(Entries supplied begins)

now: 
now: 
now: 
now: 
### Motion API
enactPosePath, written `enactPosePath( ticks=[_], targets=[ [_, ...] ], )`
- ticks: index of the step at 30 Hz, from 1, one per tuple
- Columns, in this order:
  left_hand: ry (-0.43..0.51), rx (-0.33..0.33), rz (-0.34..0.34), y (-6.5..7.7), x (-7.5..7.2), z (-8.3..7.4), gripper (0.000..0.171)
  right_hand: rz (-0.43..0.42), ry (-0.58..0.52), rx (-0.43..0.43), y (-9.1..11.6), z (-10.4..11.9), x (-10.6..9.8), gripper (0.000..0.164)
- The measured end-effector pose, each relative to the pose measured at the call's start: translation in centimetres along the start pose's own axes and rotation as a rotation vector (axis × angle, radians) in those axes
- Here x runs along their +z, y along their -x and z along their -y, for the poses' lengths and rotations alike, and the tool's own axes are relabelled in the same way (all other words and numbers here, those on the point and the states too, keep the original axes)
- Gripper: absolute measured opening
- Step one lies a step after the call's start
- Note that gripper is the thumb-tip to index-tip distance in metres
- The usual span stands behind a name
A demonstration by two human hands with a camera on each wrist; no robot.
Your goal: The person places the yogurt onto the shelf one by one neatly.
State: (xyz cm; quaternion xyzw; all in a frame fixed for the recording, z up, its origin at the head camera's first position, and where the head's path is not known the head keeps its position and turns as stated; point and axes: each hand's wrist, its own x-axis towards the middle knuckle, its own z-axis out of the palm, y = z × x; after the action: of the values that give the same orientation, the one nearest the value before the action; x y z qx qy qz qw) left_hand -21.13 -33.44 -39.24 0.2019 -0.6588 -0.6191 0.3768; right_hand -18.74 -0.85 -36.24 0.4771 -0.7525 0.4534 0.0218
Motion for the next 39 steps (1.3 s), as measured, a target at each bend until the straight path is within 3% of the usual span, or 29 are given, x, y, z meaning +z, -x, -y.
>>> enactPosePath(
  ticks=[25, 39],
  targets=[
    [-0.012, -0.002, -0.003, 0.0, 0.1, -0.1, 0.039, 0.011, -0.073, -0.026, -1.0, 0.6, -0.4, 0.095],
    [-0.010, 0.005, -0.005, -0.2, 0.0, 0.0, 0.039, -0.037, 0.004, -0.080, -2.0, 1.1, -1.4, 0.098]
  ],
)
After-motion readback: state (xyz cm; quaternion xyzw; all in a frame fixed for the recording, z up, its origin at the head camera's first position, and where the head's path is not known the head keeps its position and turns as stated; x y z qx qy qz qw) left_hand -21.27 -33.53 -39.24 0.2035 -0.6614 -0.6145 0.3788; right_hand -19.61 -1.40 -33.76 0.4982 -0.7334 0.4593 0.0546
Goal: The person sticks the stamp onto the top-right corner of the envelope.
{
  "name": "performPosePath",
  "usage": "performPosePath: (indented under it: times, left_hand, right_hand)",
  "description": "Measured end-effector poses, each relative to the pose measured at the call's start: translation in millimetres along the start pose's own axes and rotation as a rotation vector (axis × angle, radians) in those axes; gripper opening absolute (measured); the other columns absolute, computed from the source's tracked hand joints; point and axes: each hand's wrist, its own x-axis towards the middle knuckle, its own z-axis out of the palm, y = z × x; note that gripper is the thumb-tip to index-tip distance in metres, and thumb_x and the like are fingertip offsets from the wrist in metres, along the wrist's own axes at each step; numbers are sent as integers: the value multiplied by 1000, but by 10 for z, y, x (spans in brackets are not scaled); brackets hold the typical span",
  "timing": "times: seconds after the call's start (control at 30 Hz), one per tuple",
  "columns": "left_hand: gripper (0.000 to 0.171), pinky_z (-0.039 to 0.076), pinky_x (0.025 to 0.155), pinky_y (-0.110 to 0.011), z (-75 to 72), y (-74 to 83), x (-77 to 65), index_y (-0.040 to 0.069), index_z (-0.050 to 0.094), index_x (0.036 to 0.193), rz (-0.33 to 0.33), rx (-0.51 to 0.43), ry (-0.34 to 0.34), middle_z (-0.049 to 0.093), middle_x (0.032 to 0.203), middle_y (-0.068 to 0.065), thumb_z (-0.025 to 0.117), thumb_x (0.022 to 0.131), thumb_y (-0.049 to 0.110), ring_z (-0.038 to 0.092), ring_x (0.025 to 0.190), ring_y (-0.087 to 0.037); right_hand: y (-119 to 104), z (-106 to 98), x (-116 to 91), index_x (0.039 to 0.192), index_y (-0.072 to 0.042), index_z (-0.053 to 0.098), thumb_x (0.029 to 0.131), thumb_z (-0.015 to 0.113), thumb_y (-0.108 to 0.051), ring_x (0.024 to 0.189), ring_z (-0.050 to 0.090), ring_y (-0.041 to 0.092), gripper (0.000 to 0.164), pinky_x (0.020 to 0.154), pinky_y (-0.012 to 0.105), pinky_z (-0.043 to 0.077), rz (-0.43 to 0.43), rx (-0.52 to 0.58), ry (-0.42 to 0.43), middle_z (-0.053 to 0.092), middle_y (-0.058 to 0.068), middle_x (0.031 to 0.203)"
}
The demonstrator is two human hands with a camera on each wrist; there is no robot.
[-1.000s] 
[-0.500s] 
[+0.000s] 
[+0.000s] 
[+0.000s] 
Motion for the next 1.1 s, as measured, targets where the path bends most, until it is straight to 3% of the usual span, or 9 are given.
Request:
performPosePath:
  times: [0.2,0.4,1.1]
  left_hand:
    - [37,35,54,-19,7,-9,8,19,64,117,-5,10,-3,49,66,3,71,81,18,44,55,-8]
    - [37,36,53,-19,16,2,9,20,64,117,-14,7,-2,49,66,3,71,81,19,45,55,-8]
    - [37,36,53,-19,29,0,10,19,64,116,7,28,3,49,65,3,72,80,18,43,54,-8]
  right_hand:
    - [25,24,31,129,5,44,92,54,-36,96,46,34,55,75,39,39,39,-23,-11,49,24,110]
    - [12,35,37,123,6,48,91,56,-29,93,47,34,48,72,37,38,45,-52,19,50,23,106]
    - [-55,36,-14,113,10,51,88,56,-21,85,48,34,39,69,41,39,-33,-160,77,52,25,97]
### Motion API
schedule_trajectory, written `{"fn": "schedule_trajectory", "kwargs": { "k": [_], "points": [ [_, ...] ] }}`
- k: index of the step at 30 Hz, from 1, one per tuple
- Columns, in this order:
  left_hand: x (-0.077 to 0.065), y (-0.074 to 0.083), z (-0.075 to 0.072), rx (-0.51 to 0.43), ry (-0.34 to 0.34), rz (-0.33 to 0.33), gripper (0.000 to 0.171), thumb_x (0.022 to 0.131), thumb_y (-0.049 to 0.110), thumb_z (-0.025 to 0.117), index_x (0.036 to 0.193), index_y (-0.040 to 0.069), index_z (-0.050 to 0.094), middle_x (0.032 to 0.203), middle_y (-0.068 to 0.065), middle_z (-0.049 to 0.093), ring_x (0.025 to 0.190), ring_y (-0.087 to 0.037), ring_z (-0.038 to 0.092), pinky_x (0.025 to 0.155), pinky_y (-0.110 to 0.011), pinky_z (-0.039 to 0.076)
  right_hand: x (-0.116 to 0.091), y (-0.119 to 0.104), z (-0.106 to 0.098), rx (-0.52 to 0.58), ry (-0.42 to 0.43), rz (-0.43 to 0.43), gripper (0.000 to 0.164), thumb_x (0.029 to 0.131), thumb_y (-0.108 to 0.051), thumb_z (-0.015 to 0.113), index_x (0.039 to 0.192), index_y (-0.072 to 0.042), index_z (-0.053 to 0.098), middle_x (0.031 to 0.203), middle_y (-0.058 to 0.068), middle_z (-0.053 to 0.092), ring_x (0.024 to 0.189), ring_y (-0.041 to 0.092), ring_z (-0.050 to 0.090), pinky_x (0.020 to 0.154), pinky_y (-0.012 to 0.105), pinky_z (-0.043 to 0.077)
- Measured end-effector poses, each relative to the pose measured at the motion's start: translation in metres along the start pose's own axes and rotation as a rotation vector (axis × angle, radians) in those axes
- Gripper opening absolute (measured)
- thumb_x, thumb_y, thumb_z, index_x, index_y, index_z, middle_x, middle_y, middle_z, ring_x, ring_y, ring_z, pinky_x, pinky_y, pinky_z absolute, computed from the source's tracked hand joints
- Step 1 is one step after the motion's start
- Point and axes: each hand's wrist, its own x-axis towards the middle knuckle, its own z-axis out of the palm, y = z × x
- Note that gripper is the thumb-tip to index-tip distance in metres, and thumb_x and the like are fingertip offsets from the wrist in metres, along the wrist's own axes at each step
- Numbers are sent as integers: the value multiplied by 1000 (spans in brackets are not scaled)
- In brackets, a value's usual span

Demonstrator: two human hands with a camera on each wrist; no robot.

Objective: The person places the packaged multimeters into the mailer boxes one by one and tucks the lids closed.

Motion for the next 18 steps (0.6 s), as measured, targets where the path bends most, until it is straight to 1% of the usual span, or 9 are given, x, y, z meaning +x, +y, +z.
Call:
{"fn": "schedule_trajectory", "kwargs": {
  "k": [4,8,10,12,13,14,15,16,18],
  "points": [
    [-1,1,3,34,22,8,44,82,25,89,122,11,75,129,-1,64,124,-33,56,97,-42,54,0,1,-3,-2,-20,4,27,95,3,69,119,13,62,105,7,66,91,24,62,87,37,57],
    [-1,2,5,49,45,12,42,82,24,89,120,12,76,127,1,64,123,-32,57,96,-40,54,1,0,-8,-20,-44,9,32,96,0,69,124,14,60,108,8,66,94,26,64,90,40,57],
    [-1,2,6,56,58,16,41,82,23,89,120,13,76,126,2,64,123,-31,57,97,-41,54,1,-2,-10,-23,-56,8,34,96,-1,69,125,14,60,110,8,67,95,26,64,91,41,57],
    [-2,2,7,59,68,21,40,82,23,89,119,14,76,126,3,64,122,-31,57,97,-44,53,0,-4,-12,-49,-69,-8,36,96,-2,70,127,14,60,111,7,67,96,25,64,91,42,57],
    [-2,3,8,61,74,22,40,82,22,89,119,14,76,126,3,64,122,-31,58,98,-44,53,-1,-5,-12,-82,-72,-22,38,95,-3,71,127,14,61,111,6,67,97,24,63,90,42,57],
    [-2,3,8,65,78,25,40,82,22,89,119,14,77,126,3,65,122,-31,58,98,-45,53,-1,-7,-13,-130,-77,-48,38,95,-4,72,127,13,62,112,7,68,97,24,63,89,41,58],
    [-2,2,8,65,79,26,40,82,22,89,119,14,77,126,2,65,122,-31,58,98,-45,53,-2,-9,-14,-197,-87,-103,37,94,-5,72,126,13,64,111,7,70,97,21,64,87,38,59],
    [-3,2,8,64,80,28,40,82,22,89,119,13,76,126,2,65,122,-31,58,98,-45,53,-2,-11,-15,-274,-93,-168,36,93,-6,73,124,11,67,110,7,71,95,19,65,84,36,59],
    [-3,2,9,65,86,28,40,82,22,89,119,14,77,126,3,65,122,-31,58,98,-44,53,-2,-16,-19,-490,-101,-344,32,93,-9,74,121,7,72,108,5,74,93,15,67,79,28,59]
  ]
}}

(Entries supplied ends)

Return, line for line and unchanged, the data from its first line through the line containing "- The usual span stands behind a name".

now: 
now: 
now: 
now: 
### Motion API
enactPosePath, written `enactPosePath( ticks=[_], targets=[ [_, ...] ], )`
- ticks: index of the step at 30 Hz, from 1, one per tuple
- Columns, in this order:
  left_hand: ry (-0.43..0.51), rx (-0.33..0.33), rz (-0.34..0.34), y (-6.5..7.7), x (-7.5..7.2), z (-8.3..7.4), gripper (0.000..0.171)
  right_hand: rz (-0.43..0.42), ry (-0.58..0.52), rx (-0.43..0.43), y (-9.1..11.6), z (-10.4..11.9), x (-10.6..9.8), gripper (0.000..0.164)
- The measured end-effector pose, each relative to the pose measured at the call's start: translation in centimetres along the start pose's own axes and rotation as a rotation vector (axis × angle, radians) in those axes
- Here x runs along their +z, y along their -x and z along their -y, for the poses' lengths and rotations alike, and the tool's own axes are relabelled in the same way (all other words and numbers here, those on the point and the states too, keep the original axes)
- Gripper: absolute measured opening
- Step one lies a step after the call's start
- Note that gripper is the thumb-tip to index-tip distance in metres
- The usual span stands behind a name

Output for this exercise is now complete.